■ **Your assignment**: Return the lines from the start of the data through the line with "Picture: 423 x". Include both of those lines and no others.

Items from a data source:
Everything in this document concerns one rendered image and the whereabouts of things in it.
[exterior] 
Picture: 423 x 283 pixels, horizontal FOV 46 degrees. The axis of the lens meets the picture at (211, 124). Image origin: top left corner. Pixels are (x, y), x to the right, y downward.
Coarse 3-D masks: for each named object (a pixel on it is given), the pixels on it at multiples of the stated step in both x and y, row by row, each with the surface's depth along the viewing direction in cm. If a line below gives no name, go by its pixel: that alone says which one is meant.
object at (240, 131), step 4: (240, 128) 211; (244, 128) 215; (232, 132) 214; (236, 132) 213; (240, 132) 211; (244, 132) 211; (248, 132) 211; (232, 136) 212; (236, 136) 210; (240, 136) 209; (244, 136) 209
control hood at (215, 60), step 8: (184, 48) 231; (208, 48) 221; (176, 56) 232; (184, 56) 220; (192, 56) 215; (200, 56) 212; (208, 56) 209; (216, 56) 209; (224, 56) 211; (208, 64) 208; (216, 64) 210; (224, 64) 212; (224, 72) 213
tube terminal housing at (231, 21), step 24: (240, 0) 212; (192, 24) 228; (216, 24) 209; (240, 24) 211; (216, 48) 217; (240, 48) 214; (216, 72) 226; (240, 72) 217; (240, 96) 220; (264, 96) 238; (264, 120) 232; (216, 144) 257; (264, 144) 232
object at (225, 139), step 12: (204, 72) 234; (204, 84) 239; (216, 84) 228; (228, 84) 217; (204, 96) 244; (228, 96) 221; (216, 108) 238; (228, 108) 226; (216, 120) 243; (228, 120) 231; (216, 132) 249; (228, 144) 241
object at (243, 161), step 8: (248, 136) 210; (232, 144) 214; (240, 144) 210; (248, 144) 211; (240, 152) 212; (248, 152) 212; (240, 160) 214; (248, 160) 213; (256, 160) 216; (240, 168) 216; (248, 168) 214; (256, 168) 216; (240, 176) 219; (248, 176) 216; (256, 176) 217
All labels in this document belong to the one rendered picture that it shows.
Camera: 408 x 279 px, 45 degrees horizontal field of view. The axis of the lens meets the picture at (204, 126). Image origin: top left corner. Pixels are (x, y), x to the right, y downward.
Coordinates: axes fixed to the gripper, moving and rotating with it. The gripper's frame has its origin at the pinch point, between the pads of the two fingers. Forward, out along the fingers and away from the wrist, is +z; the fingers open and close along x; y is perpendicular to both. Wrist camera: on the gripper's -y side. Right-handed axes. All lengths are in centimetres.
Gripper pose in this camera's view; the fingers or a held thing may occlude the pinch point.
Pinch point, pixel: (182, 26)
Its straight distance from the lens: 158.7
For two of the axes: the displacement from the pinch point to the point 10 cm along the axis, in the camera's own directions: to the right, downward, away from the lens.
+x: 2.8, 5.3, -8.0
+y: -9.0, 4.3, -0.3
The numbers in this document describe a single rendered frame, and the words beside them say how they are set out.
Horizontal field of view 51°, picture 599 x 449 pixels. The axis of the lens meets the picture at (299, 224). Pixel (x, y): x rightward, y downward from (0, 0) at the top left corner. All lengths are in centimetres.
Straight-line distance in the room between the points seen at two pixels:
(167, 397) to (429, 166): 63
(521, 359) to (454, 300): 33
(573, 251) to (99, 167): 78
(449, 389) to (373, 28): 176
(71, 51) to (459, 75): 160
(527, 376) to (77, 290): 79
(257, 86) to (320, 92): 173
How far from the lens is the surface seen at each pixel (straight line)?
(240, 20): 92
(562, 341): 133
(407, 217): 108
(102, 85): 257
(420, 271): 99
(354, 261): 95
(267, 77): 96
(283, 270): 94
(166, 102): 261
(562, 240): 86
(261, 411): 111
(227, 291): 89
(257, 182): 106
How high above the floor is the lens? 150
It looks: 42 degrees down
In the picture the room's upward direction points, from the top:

■ **Exercise response**:
Everything in this document concerns one rendered image and the whereabouts of things in it.
[exterior] 
Picture: 423 x 283 pixels, horizontal FOV 46 degrees. The axis of the lens meets the picture at (211, 124). Image origin: top left corner. Pixels are (x, y), x to the right, y downward.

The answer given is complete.